Since its founding in 1970, Airbus had operated as a loose consortium of aerospace companies in France, Germany, Britain, and Spain. Now, the company said, these operations would be knit together into a smooth-running, pan-European business.
In fact, Airbus remained surprisingly balkanized—and the tangled mess inside the A380 is the disastrous result. “The various Airbus locations had their own legacy software, methods, procedures, and Airbus never succeeded in unifying all those efforts,” says Hans Weber, CEO of San Diego-based aviation consultant Tecop International, who has close contacts with the company’s German operations.

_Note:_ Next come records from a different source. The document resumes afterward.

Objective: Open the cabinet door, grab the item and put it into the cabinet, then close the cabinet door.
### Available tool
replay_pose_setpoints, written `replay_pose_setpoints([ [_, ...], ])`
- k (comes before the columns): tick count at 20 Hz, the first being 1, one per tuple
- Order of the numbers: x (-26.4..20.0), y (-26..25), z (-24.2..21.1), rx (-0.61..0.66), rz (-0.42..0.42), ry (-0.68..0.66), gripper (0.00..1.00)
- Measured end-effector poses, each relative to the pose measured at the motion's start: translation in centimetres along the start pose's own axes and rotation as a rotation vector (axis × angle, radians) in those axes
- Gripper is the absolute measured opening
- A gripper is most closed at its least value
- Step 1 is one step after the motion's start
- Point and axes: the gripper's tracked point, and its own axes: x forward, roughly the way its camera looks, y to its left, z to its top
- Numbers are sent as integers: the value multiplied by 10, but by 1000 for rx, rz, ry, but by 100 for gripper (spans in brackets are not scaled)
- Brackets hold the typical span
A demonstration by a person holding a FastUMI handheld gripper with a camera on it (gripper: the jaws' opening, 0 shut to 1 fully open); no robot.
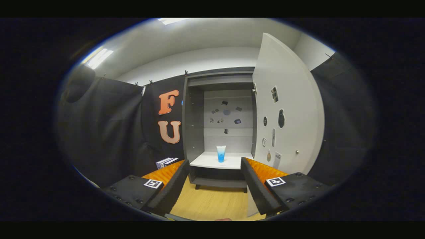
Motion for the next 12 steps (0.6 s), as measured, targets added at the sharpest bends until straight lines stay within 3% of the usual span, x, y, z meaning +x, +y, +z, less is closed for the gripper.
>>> replay_pose_setpoints([
  [8, -85, -52, 1, 17, 41, -3, 98],
  [12, -98, -113, 0, -1, -69, -13, 98],
])
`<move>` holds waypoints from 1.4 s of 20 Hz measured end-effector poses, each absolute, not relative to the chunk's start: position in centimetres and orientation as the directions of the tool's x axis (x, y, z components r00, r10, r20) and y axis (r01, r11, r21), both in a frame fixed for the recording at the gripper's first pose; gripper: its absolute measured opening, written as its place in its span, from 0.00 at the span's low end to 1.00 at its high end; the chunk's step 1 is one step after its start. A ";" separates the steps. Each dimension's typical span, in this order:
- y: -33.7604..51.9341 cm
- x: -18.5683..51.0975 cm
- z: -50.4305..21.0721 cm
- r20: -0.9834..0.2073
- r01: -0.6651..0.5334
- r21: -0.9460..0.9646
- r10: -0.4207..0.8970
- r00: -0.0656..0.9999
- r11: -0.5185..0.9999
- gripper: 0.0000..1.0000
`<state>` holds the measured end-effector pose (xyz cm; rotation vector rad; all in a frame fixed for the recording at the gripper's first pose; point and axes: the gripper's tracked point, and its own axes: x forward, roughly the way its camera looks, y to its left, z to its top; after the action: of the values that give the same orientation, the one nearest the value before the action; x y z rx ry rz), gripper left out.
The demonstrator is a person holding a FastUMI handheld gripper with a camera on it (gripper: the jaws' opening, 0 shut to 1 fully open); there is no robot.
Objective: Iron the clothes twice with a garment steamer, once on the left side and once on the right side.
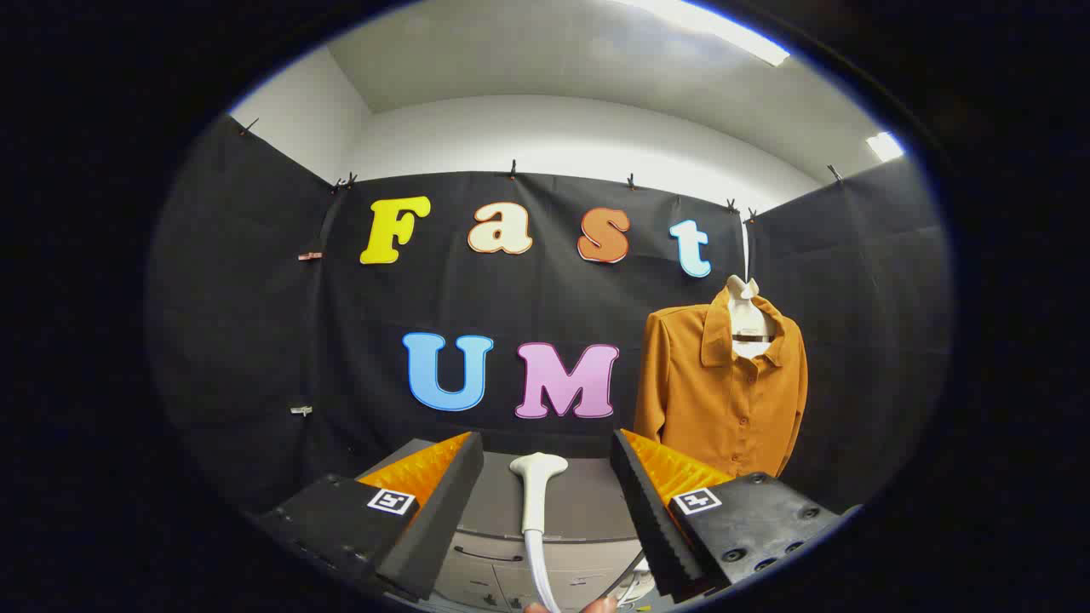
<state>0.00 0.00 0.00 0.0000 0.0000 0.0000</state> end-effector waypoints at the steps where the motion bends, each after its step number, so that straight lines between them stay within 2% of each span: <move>1: -0.1 0.0 0.2 0.005 -0.002 -0.005 0.002 1.000 1.000 0.95; 5: -0.1 -0.4 0.5 0.017 -0.007 -0.012 0.007 1.000 1.000 0.98; 17: -0.2 -1.3 1.2 0.031 0.014 -0.011 -0.013 0.999 1.000 0.98; 25: 0.2 -0.6 0.3 0.006 0.013 -0.006 -0.013 1.000 1.000 0.98; 28: 0.5 0.6 -1.5 -0.051 0.012 -0.010 -0.013 0.999 1.000 0.98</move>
<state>0.59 0.50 -1.49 -0.0094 0.0514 -0.0127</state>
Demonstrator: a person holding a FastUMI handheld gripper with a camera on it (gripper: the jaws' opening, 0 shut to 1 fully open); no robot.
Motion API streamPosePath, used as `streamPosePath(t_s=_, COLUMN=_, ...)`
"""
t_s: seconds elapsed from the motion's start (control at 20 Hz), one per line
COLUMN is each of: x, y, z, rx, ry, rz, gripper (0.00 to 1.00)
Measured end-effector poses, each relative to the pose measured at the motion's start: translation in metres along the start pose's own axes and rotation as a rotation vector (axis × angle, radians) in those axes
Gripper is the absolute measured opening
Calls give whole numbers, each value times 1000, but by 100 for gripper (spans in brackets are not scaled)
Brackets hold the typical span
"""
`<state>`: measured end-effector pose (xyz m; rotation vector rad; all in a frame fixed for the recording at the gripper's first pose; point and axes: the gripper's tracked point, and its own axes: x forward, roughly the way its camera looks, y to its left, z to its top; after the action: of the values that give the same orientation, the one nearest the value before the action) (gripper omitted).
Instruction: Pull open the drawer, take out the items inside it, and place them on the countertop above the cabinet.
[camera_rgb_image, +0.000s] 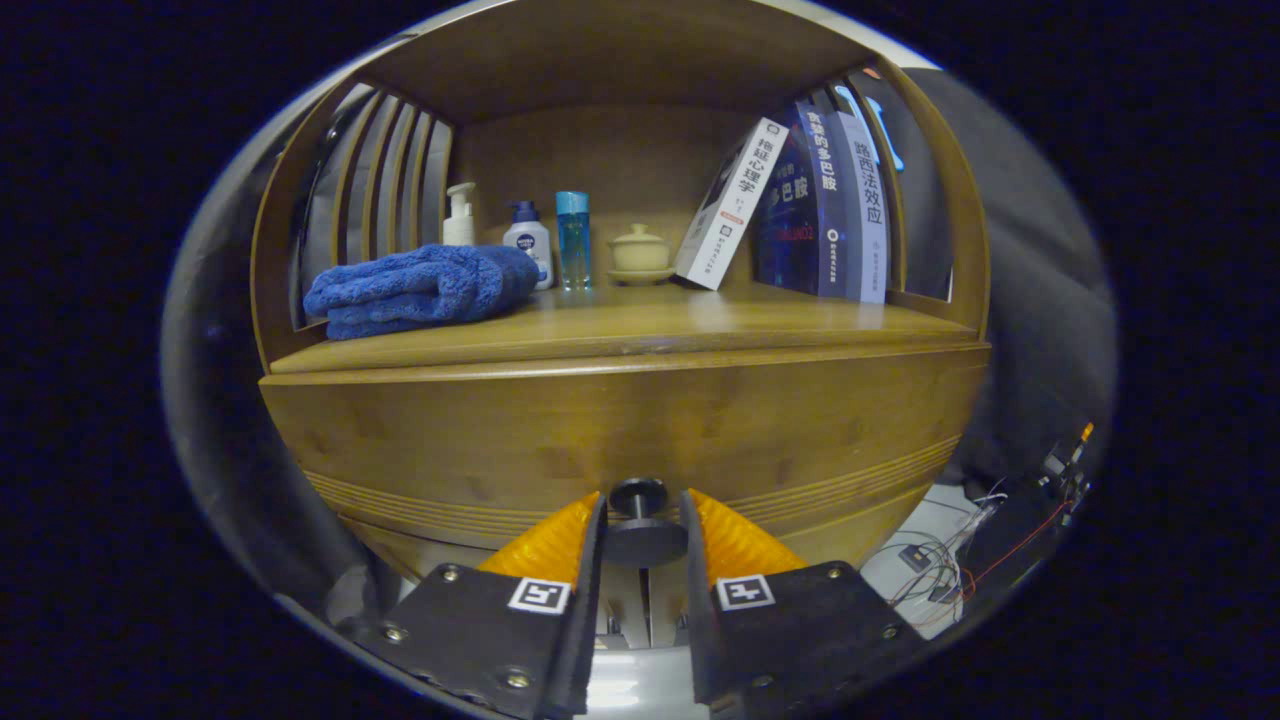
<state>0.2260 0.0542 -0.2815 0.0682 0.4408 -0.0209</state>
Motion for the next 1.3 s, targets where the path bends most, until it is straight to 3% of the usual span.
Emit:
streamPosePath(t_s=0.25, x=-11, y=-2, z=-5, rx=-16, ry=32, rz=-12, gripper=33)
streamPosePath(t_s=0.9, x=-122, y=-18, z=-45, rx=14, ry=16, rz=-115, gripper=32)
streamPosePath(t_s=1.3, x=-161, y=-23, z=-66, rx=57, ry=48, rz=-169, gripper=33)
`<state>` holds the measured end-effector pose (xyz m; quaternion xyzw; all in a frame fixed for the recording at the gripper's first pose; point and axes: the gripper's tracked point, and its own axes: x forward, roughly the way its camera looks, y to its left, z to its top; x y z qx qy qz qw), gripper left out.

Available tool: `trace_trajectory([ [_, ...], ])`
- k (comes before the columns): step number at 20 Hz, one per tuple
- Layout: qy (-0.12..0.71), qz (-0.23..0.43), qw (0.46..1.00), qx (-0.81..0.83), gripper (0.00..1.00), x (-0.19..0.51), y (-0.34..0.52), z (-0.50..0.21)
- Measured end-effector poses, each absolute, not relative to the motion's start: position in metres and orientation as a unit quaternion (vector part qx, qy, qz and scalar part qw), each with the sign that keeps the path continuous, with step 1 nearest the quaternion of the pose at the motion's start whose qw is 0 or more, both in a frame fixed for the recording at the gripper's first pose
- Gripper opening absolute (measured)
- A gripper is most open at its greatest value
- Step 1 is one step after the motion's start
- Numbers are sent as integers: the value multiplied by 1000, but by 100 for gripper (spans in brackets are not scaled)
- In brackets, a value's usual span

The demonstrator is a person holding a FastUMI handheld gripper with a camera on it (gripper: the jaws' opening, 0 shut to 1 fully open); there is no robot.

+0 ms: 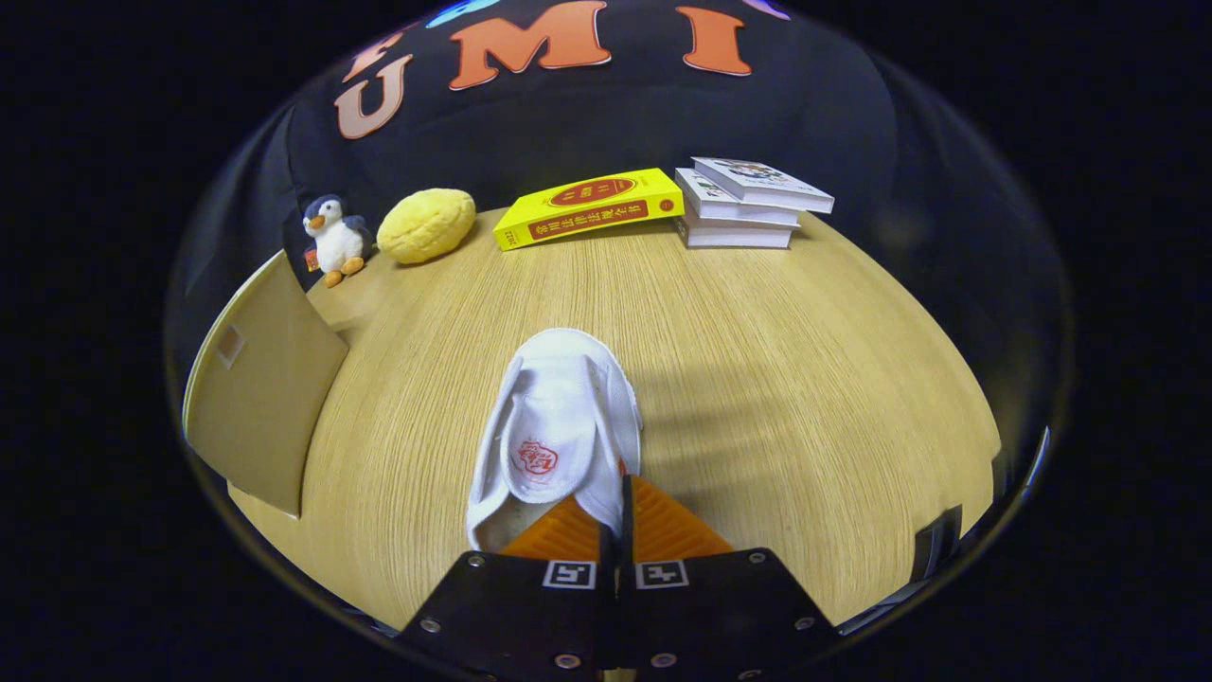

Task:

However, the smallest aircraft are also on their way out. As the New York Times reported, many of the routes flown by small turboprop aircraft see few passengers and require heavy federal subsidies.
From Lewistown, Mont., Jerry Moline, the airport manager, is used to driving 110 miles to shop at the Wal-Mart (NYSE:WMT) in Great Falls. Likewise, most of his neighbors drive 125 miles to the airport in Billings, which has jet service, rather than fly there on the subsidized 19-seaters. The Lewistown flights attracted fewer than three people a day in 2005; each passenger’s one-way ticket was subsidized with $472.78 paid by taxpayers…
Probably the biggest beneficiary in recent years has been the Raytheon Company (NYSE:RTN). It manufactured the 19-seat Beech 1900 prop planes that fly most of the subsidized routes. Tighter safety rules enacted in the mid-1990’s made operating those more expensive. And the rapid spread of regional jets preferred by passengers forced Raytheon to halt production of the 1900 in 2002.
“The average untrained traveler equates jets to safety,” said David Carter, a Raytheon spokesman. “They’re not so sure about turboprops.”
Indeed. And sure enough, once again the culprit in the demise is the regional jet. And while their success has caused Embraer (NYSE:ERJ) to encounter its own (more minor) delays, the trend is becoming increasingly apparent. And Embraer is sitting in the cat-bird’s seat.